The Reference Genome Annotation Project

The GO Consortium coordinated an effort to maximize and optimize GO annotations for a large and representative set of key genomes, known as 'reference genomes'. The Reference Genome Annotation Project aimed to completely annotate twelve reference genomes, producing a resource that may effectively seed automatic annotation efforts of other genomes. The project was funded by the main GO Consortium grant from the the US National Institutes of Health, Human Genome Research Institute.

Trained, highly skilled GO curators formed the Reference Genome GO Annotation Team, which coordinated annotation, facilitated implementation of GO Consortium annotation priorities, and provided quantitative measures to assess progress toward the goal of broad and deep annotation of the reference genomes. The work of this annotation team was published at:

Reference Species and Databases

The reference genomes and responsible database groups are:

Sequences used for building the trees can be obtained from the EBI's Reference Proteomes website.

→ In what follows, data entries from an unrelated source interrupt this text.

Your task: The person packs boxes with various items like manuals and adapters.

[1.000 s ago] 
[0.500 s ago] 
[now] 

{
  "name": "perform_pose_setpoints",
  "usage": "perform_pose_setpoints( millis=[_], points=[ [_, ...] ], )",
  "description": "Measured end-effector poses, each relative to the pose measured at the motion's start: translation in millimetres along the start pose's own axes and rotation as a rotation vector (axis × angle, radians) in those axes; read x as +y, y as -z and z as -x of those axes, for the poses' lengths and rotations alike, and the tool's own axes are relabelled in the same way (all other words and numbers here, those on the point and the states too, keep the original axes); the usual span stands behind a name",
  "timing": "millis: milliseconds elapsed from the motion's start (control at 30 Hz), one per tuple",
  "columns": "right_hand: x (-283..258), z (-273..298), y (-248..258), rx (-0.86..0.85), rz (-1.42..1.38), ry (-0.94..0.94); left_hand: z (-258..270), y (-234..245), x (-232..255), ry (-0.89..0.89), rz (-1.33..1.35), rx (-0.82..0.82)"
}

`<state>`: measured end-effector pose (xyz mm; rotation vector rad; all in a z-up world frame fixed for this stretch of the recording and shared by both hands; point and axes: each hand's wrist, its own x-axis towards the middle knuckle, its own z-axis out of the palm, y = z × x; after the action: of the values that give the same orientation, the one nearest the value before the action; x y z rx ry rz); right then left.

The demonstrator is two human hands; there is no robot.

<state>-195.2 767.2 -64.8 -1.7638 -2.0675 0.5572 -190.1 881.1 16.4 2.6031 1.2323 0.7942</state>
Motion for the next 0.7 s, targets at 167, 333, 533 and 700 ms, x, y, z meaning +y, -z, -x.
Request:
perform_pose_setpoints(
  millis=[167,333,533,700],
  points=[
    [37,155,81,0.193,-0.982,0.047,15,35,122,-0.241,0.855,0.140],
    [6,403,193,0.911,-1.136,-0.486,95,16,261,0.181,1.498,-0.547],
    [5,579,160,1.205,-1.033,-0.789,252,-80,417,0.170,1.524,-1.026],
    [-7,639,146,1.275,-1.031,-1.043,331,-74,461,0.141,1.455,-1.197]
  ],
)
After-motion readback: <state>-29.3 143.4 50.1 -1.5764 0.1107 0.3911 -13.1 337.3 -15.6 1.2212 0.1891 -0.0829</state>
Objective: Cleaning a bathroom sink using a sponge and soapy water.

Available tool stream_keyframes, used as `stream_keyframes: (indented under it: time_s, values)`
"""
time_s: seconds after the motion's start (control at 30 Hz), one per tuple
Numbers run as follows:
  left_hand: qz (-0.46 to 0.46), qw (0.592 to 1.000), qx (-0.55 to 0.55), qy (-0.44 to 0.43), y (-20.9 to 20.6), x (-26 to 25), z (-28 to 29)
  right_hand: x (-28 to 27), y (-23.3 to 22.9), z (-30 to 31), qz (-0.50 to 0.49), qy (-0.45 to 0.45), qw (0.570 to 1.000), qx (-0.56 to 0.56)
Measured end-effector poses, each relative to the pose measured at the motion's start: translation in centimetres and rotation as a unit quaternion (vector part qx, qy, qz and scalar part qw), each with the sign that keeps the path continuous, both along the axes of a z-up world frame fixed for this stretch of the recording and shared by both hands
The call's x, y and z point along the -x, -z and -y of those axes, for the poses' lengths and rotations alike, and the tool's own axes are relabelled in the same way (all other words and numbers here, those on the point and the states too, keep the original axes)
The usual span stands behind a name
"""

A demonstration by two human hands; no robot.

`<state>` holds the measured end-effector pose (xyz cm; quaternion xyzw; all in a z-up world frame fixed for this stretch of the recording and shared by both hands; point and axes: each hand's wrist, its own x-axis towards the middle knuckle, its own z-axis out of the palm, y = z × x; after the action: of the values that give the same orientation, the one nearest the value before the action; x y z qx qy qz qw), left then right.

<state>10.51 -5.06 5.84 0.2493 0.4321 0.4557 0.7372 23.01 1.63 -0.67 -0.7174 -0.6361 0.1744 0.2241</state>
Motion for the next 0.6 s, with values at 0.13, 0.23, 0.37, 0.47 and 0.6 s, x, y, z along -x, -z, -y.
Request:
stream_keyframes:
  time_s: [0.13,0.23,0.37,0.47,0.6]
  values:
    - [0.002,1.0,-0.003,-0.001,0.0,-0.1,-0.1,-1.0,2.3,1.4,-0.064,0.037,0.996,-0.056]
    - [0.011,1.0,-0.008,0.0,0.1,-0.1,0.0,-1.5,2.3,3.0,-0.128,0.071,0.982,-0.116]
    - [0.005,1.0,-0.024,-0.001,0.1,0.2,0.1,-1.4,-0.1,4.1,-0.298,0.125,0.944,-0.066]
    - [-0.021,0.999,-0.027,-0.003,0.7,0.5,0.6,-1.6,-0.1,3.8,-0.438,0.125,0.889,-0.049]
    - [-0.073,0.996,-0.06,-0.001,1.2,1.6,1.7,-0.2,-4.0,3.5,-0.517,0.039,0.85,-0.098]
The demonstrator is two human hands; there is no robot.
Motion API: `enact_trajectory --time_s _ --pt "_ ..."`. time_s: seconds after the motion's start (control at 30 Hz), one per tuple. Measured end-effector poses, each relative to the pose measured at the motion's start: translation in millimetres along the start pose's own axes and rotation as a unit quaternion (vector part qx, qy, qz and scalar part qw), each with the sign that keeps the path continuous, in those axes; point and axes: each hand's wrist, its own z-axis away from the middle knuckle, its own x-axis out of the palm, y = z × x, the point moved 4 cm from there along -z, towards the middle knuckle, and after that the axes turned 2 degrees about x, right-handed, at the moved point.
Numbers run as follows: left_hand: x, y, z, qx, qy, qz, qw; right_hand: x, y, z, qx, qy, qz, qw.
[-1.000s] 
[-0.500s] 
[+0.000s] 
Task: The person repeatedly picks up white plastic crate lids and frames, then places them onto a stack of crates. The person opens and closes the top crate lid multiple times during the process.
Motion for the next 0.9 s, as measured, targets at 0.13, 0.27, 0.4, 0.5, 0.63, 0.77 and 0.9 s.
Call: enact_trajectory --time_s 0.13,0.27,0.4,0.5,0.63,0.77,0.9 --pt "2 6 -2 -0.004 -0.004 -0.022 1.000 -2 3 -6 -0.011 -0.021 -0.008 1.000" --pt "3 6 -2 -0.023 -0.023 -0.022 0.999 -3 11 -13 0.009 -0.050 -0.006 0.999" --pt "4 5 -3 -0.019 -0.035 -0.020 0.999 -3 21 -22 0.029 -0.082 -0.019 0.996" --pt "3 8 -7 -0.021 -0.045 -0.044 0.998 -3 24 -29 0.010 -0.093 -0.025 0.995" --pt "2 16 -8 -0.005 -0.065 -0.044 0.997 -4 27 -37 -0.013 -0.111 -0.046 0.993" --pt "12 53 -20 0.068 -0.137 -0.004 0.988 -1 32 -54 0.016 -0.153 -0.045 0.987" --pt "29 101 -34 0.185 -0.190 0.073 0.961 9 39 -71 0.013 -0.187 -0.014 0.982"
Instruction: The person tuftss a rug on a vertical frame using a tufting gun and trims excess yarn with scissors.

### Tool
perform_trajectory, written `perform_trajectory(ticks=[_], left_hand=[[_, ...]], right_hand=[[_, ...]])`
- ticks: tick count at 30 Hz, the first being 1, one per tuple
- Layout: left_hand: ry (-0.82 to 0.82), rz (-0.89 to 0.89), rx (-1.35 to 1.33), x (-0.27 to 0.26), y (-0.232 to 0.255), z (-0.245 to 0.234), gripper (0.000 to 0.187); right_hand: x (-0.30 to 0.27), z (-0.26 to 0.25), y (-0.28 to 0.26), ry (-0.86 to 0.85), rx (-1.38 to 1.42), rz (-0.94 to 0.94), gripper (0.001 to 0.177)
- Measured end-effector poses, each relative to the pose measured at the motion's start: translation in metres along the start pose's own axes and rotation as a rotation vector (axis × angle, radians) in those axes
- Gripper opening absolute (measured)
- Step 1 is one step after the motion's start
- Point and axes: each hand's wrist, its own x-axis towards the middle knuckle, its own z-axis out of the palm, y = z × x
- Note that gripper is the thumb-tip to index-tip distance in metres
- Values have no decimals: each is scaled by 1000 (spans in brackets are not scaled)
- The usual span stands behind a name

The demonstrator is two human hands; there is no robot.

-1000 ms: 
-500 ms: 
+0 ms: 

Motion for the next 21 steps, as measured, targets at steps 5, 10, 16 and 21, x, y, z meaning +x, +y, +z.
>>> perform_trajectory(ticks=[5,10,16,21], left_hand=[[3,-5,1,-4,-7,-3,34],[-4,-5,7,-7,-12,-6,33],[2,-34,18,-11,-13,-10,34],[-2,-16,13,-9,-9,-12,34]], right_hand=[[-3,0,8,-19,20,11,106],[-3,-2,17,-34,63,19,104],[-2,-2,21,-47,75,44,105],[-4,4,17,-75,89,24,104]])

To access the complete proteomes for other species, please visit the UniProt Complete Proteomes collection.

Approach

The Reference Genome Project issued a set of comprehensive experimental GO annotations for all gene products in all twelve Reference Genomes and provided tools for using these annotations to infer GO annotations for all fully sequenced genomes.

Evolutionary relationships are the glue in the Reference Genome Project, and related genes across the twelve Reference Genomes were curated simultaneously. The results of this work provided:

  • Better annotations: each model organism has unique strengths for probing gene function, and bringing this information together helps to interpret experimental results, which improves the accuracy and consistency of annotations.
  • More annotations: homology relationships allow accurate inference of functions for genes that have not been characterized experimentally
  • Improvements in the Gene Ontology: cross-organism discussion about annotations frequently leads to new terms being added to the Gene Ontology.

Curation process

  1. The curation processed first identified an initial set of target genes in (typically) one species. Genes that met the requirements of at least one of the following categories were selected:
    • Orthologs of human disease genes.
    • Topical or "currently hot" genes.
    • Genes conserved from E. coli to human but currently lacking GO annotation.
    • Genes involved in biochemical and/or signaling pathways.
  2. Later, curators identified the ortholog(s)/homolog(s) of the selected target genes in all Reference Genome species, from phylogenetic trees in the PANTHER database. Not all species had orthologs/homologs to selected genes.
  3. Curators from each model organism database collected available literature about the genes in their respective organism.
  4. GO terms were assigned based on experimental data.
  5. Existing GO annotations were reviewed to ensure they conformed to agreed GO annotation standards (see below).
  6. Curators then overlaid all annotations on the phylogenetic tree of the gene family. Annotations were reviewed for consistency, and modified when necessary. Ancestral nodes in the tree were annotated, allowing reliable, traceable inference of annotations based on homology. These processes were carried out using the Phylogenetic Annotation INference Tool (PAINT), operating on the trees in the PANTHER database.

Results

The main results of this process were:

  • Additional quality assurance of experimental GO annotations by viewing each annotation in the context of annotations for related genes
  • A set of high-quality inferred GO annotations derived from the annotated phylogenetic trees
  • A fully traceable evidence trail for all annotations, both experimental and inferred

The reference genome databases agreed to follow more stringent guidelines than those used for standard GO annotation:

  • Experimental evidence codes (IDA, IPI, IMP, IGI, IEP) were used where possible, providing experimentally-based annotations for all gene products from these organisms.
  • Terms inferred from sequence or structural similarity (ISS) were only be used when the terms were supported by experimental evidence for the similar sequence.
  • Non-traceable author statements (NAS) were not used.
  • No new annotations were based on traceable author statements (TAS); an attempt was made to gradually replace existing terms assigned with TAS with the appropriate experimental evidence code based on the primary literature.

Availability

All GO annotations from this project are included in the gene association files that each group submits to GO. Annotations can also be viewed using the GO search engine and browser AmiGO 2.